◆ **Exercise brief**: Set down word for word each line from the start of the listing through the line that contains "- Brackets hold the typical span", both included.

◆ **Given information**:
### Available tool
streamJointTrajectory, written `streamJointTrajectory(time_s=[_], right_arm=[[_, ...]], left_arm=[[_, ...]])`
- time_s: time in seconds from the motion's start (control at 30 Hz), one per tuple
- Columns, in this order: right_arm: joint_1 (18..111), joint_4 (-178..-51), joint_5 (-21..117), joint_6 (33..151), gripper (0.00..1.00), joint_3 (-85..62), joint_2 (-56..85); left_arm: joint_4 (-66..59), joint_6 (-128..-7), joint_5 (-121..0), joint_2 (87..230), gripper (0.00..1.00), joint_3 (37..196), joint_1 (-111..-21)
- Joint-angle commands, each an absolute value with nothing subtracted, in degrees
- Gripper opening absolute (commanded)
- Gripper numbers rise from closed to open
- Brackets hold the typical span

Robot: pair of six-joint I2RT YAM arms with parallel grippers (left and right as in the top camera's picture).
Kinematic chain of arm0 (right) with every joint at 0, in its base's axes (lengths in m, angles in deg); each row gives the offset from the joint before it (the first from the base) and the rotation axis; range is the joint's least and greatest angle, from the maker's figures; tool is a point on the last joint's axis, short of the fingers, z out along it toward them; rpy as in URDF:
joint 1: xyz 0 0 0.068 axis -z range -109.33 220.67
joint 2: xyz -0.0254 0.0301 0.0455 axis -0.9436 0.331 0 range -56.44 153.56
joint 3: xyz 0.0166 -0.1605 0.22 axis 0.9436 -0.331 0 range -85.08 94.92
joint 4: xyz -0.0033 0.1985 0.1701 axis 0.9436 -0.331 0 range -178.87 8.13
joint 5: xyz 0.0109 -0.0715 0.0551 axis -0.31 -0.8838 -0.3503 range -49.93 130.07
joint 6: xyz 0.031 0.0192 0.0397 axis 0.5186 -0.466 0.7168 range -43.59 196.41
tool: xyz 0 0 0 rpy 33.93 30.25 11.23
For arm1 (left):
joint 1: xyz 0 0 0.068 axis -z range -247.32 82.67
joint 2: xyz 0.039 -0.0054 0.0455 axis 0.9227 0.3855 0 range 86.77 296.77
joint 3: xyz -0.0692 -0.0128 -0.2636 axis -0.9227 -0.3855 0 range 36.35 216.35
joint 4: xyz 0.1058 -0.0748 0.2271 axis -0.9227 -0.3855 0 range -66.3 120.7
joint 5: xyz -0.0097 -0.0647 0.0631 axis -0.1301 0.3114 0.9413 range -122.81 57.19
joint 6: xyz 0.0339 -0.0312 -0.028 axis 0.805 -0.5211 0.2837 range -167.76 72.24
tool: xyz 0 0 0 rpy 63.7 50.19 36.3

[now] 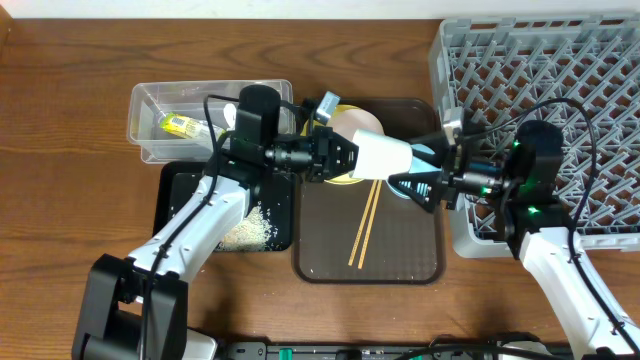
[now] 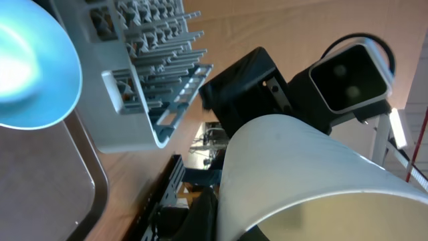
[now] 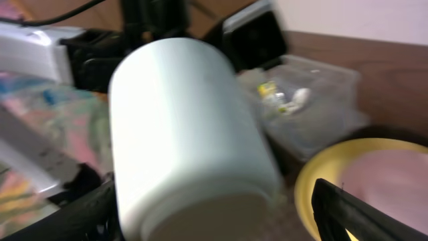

◆ **Written solution**:
### Available tool
streamJointTrajectory, written `streamJointTrajectory(time_s=[_], right_arm=[[_, ...]], left_arm=[[_, ...]])`
- time_s: time in seconds from the motion's start (control at 30 Hz), one per tuple
- Columns, in this order: right_arm: joint_1 (18..111), joint_4 (-178..-51), joint_5 (-21..117), joint_6 (33..151), gripper (0.00..1.00), joint_3 (-85..62), joint_2 (-56..85); left_arm: joint_4 (-66..59), joint_6 (-128..-7), joint_5 (-121..0), joint_2 (87..230), gripper (0.00..1.00), joint_3 (37..196), joint_1 (-111..-21)
- Joint-angle commands, each an absolute value with nothing subtracted, in degrees
- Gripper opening absolute (commanded)
- Gripper numbers rise from closed to open
- Brackets hold the typical span

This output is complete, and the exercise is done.